◆ What to work on
One range is to be output from the listing below, exactly as written: the line with "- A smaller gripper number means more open" to the line with "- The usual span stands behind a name", both kept.

__________________________________________________

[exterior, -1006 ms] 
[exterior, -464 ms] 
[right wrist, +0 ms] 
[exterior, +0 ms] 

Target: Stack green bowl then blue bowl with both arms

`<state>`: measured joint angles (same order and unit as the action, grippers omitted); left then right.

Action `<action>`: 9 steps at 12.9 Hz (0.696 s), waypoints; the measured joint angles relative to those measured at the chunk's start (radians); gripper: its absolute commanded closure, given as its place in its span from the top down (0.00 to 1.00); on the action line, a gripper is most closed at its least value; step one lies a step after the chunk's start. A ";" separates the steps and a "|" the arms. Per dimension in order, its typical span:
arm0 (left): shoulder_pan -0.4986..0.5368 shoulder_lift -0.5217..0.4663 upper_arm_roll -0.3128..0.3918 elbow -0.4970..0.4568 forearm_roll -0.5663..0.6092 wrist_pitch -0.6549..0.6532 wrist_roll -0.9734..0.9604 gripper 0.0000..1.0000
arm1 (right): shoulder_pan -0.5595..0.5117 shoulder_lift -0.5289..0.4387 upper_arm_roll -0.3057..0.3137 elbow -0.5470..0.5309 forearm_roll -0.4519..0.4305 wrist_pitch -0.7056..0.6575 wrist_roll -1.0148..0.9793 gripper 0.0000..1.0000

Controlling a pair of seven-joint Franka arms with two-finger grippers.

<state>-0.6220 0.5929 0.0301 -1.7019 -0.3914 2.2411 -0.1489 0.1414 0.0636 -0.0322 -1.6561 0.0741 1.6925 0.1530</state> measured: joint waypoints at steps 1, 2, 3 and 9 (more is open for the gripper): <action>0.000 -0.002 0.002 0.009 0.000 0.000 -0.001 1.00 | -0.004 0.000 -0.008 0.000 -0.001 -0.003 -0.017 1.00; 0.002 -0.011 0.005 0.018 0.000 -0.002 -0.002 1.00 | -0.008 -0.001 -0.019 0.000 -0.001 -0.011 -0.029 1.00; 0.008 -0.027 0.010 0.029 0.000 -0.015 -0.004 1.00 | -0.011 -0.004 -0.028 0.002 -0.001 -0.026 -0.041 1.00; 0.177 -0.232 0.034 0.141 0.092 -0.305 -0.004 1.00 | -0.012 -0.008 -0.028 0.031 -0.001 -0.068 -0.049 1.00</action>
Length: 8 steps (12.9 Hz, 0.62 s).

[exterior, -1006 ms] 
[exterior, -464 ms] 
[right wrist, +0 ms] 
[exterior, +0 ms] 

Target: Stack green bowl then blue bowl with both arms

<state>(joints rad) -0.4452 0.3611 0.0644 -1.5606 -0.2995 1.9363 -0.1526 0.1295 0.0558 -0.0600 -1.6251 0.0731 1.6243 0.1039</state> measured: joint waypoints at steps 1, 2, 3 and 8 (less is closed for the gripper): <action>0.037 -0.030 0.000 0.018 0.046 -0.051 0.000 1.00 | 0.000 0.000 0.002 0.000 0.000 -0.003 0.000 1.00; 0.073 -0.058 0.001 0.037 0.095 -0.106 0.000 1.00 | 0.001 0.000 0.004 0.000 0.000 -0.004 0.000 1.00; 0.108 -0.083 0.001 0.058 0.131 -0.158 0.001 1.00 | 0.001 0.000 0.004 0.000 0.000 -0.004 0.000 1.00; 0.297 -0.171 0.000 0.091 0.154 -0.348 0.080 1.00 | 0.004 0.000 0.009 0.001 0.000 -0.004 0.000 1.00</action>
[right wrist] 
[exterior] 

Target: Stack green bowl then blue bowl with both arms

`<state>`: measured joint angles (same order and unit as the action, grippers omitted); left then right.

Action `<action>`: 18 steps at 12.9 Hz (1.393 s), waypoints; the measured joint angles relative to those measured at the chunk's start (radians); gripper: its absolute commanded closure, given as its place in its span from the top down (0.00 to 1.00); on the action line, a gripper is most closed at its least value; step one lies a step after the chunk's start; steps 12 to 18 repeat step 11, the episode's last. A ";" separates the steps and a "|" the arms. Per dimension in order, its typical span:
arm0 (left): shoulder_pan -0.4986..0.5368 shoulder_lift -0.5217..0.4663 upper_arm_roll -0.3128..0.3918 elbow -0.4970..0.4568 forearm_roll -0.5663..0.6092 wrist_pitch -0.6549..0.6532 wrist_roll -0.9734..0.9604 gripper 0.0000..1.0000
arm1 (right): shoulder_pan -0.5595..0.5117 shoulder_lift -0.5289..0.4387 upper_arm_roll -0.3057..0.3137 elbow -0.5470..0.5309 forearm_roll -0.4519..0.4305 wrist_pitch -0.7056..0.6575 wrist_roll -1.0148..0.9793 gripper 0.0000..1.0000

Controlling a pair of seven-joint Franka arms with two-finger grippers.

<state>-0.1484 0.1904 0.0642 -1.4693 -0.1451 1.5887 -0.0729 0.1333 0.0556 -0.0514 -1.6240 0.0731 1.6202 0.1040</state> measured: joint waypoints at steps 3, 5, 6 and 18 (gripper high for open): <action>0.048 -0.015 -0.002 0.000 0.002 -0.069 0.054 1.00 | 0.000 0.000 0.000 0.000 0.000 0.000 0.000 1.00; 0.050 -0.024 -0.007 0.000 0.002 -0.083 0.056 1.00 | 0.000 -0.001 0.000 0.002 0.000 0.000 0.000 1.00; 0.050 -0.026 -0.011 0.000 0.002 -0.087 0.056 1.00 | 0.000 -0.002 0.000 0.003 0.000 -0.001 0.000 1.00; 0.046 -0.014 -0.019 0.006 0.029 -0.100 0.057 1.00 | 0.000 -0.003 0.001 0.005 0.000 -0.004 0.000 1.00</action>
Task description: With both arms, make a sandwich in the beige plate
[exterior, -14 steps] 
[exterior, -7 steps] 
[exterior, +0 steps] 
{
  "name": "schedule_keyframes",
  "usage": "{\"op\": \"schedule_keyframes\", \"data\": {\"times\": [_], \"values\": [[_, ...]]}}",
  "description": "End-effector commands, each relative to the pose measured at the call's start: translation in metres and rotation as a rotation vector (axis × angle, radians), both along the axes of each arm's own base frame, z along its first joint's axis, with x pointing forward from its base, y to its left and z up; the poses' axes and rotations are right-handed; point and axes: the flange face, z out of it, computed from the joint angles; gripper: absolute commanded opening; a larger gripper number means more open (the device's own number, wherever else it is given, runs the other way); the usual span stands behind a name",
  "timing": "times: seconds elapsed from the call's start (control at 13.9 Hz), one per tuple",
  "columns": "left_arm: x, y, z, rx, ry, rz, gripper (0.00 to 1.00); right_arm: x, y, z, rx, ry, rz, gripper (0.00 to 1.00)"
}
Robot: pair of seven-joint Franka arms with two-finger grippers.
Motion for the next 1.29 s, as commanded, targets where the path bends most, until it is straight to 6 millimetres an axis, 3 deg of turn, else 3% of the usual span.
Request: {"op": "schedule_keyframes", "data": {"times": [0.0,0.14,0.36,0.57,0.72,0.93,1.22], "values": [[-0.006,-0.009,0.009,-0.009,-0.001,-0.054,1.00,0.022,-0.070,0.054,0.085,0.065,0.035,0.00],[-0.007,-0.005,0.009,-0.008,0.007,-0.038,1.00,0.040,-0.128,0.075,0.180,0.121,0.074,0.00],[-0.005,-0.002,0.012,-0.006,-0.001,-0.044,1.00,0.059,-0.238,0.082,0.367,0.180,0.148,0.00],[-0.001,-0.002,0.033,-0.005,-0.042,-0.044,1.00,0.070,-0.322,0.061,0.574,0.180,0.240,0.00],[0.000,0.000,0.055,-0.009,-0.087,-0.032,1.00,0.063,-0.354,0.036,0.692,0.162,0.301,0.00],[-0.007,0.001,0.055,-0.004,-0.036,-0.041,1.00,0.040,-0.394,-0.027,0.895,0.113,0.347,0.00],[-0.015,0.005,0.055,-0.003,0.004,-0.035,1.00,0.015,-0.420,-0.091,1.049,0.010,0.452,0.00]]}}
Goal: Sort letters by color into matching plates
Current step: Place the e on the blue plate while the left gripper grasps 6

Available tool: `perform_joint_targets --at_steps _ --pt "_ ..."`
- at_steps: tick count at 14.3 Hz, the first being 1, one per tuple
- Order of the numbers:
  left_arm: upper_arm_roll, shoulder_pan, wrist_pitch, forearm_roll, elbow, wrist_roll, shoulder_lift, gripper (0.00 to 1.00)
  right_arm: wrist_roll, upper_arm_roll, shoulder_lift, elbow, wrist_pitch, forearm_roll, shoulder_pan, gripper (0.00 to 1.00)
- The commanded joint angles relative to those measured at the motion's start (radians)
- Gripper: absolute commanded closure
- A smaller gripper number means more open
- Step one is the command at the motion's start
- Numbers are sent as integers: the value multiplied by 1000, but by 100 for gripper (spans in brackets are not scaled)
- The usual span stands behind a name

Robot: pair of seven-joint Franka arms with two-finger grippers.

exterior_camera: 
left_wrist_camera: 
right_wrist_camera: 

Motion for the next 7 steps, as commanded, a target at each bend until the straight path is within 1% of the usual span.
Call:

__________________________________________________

◆ Response box
- A smaller gripper number means more open
- Step one is the command at the motion's start
- Numbers are sent as integers: the value multiplied by 1000, but by 100 for gripper (spans in brackets are not scaled)
- The usual span stands behind a name

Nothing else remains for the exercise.